Each line of the data below should be repeated exactly.

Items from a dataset
════════════════════

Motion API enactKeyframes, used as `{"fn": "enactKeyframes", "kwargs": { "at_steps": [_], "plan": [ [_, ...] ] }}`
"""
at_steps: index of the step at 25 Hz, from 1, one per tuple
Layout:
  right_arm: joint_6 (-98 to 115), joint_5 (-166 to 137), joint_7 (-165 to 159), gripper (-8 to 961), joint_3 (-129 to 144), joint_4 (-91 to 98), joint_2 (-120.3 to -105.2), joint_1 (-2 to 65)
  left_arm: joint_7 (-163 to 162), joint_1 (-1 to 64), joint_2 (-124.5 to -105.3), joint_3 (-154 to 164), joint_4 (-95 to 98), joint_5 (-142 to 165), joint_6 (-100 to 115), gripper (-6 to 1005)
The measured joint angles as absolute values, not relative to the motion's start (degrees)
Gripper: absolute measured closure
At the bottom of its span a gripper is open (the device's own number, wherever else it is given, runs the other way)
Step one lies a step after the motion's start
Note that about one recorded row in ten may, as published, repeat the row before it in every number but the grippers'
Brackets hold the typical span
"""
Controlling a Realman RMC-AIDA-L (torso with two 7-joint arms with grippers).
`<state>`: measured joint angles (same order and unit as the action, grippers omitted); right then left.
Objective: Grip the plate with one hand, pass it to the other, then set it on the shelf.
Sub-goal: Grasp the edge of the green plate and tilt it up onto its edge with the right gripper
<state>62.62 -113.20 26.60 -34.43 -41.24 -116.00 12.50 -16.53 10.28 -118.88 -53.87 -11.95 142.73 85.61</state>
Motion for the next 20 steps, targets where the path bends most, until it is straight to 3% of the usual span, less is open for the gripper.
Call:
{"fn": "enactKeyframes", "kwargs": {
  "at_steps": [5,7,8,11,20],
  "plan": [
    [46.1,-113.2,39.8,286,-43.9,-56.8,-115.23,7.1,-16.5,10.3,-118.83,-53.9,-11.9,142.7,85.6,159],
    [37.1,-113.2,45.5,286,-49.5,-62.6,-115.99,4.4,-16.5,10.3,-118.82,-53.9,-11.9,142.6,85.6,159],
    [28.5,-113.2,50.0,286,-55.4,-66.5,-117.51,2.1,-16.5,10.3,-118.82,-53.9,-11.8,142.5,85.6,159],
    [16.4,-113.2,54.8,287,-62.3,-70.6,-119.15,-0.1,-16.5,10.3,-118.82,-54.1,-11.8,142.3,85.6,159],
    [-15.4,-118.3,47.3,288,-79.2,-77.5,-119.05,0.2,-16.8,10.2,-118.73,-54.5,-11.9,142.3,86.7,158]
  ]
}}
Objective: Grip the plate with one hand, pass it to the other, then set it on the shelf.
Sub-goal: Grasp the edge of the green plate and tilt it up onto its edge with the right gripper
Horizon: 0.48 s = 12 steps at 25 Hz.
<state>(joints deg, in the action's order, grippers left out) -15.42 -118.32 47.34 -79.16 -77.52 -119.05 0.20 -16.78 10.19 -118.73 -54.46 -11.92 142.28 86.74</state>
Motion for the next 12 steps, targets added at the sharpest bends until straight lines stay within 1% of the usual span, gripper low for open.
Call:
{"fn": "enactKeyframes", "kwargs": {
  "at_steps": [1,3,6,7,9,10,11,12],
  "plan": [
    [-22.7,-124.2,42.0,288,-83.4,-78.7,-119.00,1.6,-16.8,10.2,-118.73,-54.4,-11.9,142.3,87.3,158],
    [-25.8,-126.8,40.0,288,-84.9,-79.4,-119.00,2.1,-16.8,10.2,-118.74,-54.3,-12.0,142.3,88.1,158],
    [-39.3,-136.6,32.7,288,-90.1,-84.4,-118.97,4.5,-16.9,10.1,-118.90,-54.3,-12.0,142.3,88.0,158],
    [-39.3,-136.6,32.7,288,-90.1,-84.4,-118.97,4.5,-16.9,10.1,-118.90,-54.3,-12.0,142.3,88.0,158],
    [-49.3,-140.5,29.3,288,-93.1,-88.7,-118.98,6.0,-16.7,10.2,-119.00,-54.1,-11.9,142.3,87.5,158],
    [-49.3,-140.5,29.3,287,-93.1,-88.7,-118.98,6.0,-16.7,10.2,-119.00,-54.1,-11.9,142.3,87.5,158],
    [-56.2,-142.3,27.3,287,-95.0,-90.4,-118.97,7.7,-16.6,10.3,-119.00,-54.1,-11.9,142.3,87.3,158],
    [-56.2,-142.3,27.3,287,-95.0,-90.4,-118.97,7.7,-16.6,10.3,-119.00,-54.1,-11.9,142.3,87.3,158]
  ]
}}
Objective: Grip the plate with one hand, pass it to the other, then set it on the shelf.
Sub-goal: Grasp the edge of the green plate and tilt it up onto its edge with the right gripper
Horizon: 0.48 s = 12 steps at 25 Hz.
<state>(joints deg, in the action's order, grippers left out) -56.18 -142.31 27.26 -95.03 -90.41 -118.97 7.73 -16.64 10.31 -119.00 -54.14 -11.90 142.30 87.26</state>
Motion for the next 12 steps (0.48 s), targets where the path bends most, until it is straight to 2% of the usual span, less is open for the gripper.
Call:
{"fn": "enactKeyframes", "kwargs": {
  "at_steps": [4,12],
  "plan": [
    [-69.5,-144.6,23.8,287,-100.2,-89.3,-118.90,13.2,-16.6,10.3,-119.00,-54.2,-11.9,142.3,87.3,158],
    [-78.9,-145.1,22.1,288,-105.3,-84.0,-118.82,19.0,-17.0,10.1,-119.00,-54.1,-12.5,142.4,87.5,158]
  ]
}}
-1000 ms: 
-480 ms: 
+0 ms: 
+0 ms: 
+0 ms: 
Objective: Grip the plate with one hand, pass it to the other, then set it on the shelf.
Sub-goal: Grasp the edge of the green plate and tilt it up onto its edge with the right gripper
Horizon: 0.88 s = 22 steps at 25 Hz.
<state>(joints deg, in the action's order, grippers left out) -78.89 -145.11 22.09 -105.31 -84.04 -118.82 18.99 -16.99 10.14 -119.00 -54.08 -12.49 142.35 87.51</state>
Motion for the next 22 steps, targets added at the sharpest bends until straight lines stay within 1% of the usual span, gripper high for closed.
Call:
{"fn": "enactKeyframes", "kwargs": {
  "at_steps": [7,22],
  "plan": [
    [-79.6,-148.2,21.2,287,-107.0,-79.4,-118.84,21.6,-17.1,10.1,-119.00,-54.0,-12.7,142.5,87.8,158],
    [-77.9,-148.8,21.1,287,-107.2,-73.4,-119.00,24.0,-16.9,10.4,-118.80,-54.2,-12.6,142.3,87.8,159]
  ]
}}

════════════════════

-- Solution to this exercise --
Motion API enactKeyframes, used as `{"fn": "enactKeyframes", "kwargs": { "at_steps": [_], "plan": [ [_, ...] ] }}`
"""
at_steps: index of the step at 25 Hz, from 1, one per tuple
Layout:
  right_arm: joint_6 (-98 to 115), joint_5 (-166 to 137), joint_7 (-165 to 159), gripper (-8 to 961), joint_3 (-129 to 144), joint_4 (-91 to 98), joint_2 (-120.3 to -105.2), joint_1 (-2 to 65)
  left_arm: joint_7 (-163 to 162), joint_1 (-1 to 64), joint_2 (-124.5 to -105.3), joint_3 (-154 to 164), joint_4 (-95 to 98), joint_5 (-142 to 165), joint_6 (-100 to 115), gripper (-6 to 1005)
The measured joint angles as absolute values, not relative to the motion's start (degrees)
Gripper: absolute measured closure
At the bottom of its span a gripper is open (the device's own number, wherever else it is given, runs the other way)
Step one lies a step after the motion's start
Note that about one recorded row in ten may, as published, repeat the row before it in every number but the grippers'
Brackets hold the typical span
"""
Controlling a Realman RMC-AIDA-L (torso with two 7-joint arms with grippers).
`<state>`: measured joint angles (same order and unit as the action, grippers omitted); right then left.
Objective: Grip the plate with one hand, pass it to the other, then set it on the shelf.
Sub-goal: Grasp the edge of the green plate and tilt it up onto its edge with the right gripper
<state>62.62 -113.20 26.60 -34.43 -41.24 -116.00 12.50 -16.53 10.28 -118.88 -53.87 -11.95 142.73 85.61</state>
Motion for the next 20 steps, targets where the path bends most, until it is straight to 3% of the usual span, less is open for the gripper.
Call:
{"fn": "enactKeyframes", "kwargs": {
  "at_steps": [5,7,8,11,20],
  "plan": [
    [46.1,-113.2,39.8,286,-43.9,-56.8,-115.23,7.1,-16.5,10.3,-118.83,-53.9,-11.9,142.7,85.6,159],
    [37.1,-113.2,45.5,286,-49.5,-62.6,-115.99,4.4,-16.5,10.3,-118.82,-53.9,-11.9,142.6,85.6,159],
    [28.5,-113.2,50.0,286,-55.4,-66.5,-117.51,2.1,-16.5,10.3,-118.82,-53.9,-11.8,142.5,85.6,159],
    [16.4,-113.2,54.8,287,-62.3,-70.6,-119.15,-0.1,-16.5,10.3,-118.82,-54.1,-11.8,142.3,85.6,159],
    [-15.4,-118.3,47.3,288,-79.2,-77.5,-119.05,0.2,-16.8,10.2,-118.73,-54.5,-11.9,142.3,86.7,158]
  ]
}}
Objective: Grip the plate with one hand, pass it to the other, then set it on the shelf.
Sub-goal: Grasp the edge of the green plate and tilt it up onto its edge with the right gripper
Horizon: 0.48 s = 12 steps at 25 Hz.
<state>(joints deg, in the action's order, grippers left out) -15.42 -118.32 47.34 -79.16 -77.52 -119.05 0.20 -16.78 10.19 -118.73 -54.46 -11.92 142.28 86.74</state>
Motion for the next 12 steps, targets added at the sharpest bends until straight lines stay within 1% of the usual span, gripper low for open.
Call:
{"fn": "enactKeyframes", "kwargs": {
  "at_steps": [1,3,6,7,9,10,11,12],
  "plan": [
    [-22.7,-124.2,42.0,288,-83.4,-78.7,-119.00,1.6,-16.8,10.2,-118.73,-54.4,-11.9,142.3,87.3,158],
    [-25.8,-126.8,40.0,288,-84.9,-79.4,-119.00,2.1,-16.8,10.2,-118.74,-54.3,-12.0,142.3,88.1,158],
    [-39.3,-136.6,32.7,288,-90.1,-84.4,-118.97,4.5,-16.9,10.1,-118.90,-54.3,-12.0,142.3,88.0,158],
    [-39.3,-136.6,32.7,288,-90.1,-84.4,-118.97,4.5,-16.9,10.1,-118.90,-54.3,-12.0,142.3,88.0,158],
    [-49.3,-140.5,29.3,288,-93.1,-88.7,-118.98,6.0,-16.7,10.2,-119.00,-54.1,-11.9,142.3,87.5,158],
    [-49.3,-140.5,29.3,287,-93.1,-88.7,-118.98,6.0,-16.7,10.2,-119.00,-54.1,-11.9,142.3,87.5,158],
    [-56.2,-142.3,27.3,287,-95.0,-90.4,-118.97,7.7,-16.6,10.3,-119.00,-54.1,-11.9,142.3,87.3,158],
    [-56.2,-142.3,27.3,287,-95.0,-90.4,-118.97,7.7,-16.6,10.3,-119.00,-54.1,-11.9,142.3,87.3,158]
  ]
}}
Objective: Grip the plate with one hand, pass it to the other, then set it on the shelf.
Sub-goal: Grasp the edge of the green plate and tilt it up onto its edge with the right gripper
Horizon: 0.48 s = 12 steps at 25 Hz.
<state>(joints deg, in the action's order, grippers left out) -56.18 -142.31 27.26 -95.03 -90.41 -118.97 7.73 -16.64 10.31 -119.00 -54.14 -11.90 142.30 87.26</state>
Motion for the next 12 steps (0.48 s), targets where the path bends most, until it is straight to 2% of the usual span, less is open for the gripper.
Call:
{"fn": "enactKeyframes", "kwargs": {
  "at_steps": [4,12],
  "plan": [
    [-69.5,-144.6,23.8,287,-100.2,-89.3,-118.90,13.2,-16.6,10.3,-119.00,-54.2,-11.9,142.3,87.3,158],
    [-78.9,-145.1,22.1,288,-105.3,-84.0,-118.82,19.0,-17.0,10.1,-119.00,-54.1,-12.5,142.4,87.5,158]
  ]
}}
-1000 ms: 
-480 ms: 
+0 ms: 
+0 ms: 
+0 ms: 
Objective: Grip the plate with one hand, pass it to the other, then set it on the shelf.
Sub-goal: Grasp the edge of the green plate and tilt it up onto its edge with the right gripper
Horizon: 0.88 s = 22 steps at 25 Hz.
<state>(joints deg, in the action's order, grippers left out) -78.89 -145.11 22.09 -105.31 -84.04 -118.82 18.99 -16.99 10.14 -119.00 -54.08 -12.49 142.35 87.51</state>
Motion for the next 22 steps, targets added at the sharpest bends until straight lines stay within 1% of the usual span, gripper high for closed.
Call:
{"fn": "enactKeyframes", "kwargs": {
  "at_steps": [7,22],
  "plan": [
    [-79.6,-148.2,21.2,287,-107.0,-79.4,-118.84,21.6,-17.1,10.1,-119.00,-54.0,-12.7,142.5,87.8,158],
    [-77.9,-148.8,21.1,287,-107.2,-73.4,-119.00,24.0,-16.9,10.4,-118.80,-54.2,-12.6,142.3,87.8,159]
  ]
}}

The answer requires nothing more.